Last summer, Cinmax's original series "Strike Back" rewrote the rule book for action on TV with a cinematic flair and sequences that seemed to be far beyond the capabilities of most weekly television series.
Of course, our U.K. readers have been quick to remind us that "Strike Back" previously had a season on the British network Sky which featured Andrew Lincoln ("The Walking Dead") as Hugh Collinson and Richard Armitage (The Hobbit) as John Porter; both of whom were operatives of the secret British paramilitary unit known as Section 20. When Cinemax came onboard to co-produce "Strike Back" for an American audience, it basically started over. However, the show maintained continuity from the earlier incarnation of "Strike Back' and Armitage briefly reprised his role as Porter.
That's just the backstory. All you really need to know about the current incarnation of "Strike Back" is that it follows a wrongly disgraced Delta Force operative named Damien Scott (Sullivan Stapleton) and his new partner, Sgt. Michael Stonebridge (Philip Winchester); who recruited Scott into Section 20 after Porter was kidnapped by the terrorist known as Latif (Jimi Mistry). After a series of tragic events, Scott and Stonebridge decide that they can only trust each other as they chase terrorist threats around the world.
It's the chemistry between Stapleton and Winchester that makes "Strike Back" work. I'm hesitant to use the word "bromance," but the grudging respect that builds between Scott and Stonebridge is fun to watch and their interplay grounds the show. Both Winchester and Stapleton are believable action heroes and the on-location shoots give the series its own sense of reality. The action itself is impressively shot and the characters don't always get out alive. More than once, some serious consequences catch up to the Section 20 operatives and everyone around them.
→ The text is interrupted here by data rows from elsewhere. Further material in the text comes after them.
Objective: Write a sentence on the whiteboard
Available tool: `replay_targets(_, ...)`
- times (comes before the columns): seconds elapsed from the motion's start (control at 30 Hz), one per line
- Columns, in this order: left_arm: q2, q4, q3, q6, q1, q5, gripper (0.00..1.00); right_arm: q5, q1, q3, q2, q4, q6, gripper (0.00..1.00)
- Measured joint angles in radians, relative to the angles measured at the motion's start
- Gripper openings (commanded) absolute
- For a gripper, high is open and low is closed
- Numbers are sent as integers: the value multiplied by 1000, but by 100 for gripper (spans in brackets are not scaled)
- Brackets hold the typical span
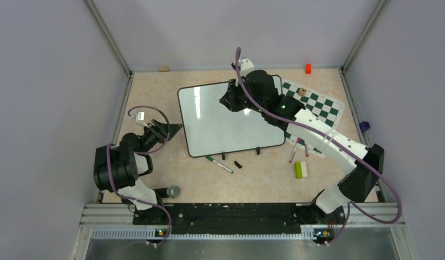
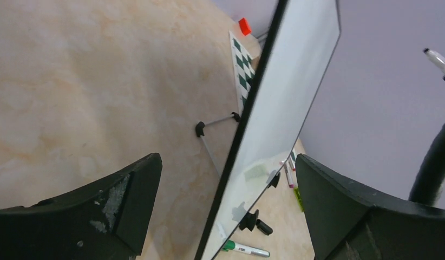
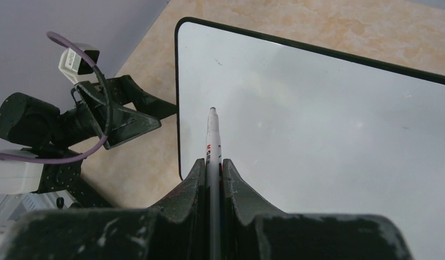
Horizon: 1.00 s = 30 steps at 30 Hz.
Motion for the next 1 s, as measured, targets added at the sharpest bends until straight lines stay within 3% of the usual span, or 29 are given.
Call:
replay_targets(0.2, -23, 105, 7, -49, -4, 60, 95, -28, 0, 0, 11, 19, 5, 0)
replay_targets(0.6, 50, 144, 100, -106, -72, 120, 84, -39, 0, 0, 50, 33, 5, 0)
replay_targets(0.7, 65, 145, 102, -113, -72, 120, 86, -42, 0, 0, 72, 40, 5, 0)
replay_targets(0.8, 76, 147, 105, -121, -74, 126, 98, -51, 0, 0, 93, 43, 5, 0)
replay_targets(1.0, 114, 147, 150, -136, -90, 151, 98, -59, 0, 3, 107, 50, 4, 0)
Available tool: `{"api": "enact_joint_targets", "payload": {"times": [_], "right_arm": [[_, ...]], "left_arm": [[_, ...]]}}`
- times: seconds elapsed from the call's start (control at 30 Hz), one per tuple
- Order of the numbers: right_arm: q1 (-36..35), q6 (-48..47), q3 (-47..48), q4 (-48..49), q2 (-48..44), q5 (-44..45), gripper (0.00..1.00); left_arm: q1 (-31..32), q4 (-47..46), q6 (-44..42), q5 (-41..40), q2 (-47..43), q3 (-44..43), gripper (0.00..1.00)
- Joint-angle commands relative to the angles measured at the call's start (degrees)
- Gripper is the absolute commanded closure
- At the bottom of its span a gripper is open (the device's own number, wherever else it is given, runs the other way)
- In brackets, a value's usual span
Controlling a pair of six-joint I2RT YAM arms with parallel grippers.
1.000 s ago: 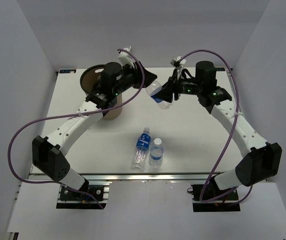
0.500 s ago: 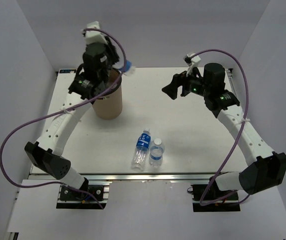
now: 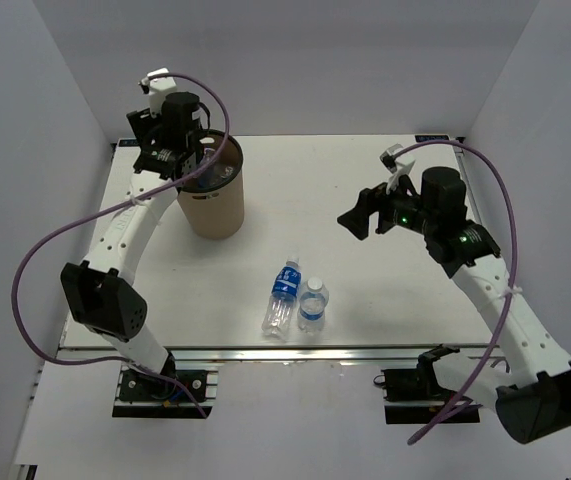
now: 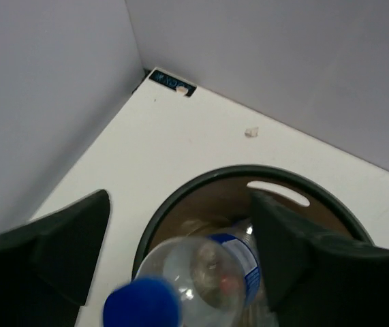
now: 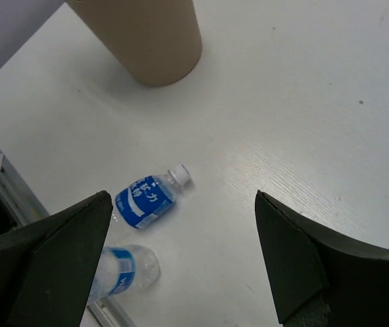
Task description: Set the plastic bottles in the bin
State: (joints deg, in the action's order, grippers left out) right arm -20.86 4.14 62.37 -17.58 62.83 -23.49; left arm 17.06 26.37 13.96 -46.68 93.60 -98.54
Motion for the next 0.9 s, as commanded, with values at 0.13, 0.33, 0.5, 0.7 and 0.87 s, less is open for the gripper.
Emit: {"api": "enact_joint_targets", "payload": {"times": [0.13,0.33,0.5,0.7,0.87], "right_arm": [[-2.1,0.5,-1.5,-1.2,-4.0,-0.4,0.11],[-2.1,1.6,-2.8,-1.2,-1.4,10.8,0.11],[-1.9,2.5,-3.0,-1.2,0.8,11.3,0.11],[-1.8,1.7,-3.5,-0.5,1.2,11.3,0.11],[-1.8,1.4,-3.8,-0.3,1.6,11.3,0.11]], "left_arm": [[0.3,6.4,0.2,1.1,-0.6,-7.9,0.02],[0.9,4.5,0.8,18.9,-9.1,-7.2,0.02],[3.2,3.1,-0.7,30.1,-14.6,1.6,0.02],[3.8,1.2,9.1,17.1,-24.8,18.7,0.02],[3.8,3.9,13.2,12.0,-29.9,23.7,0.02]]}}
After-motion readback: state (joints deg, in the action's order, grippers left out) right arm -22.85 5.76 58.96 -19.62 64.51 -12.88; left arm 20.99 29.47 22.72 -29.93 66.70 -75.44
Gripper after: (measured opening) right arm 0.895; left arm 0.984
In many ways, "Strike Back" is the ideal TV show for men. There is plenty of gunplay and explosions, as well as a copious amount sex and nudity. Stapleton's ass shows up so often that it should have been given third billing in the opening credits. The writing is also unexpectedly good. It's not the deep, thoughtful drama of "Man Men," but it runs rings around "Burn Notice' and the last few seasons of "24." There's strong direction throughout, which compliments the scripts nicely. The only real downside is that the character development isn't given much focus and a lot of the supporting characters don't get any real personality… or anything meaningful to do. This show pretty much belongs to Scott and Stonebridge exclusively.
Another hallmark for "Strike Back" is that the villains are allowed to perform some truly horrific actions, especially Adewale Akinnuoye-Agbaje's African warlord, Tahir; who mutilates a woman in front of our heroes. "Game of Thrones" veterans, Iain Glen and Liam Cunningham both have memorable guest turns as well. Every mission of the series is told over the course of two episodes, which makes "Strike Back" feel more like movie series than a TV show. Even then, "Strike Back" is still more fun than you're likely to get out of the standard Hollywood action movie.
If you're a fan of "Strike Back" or of action in general, this set is a pretty good value. Aside from a lack of extras, there's nothing not to like.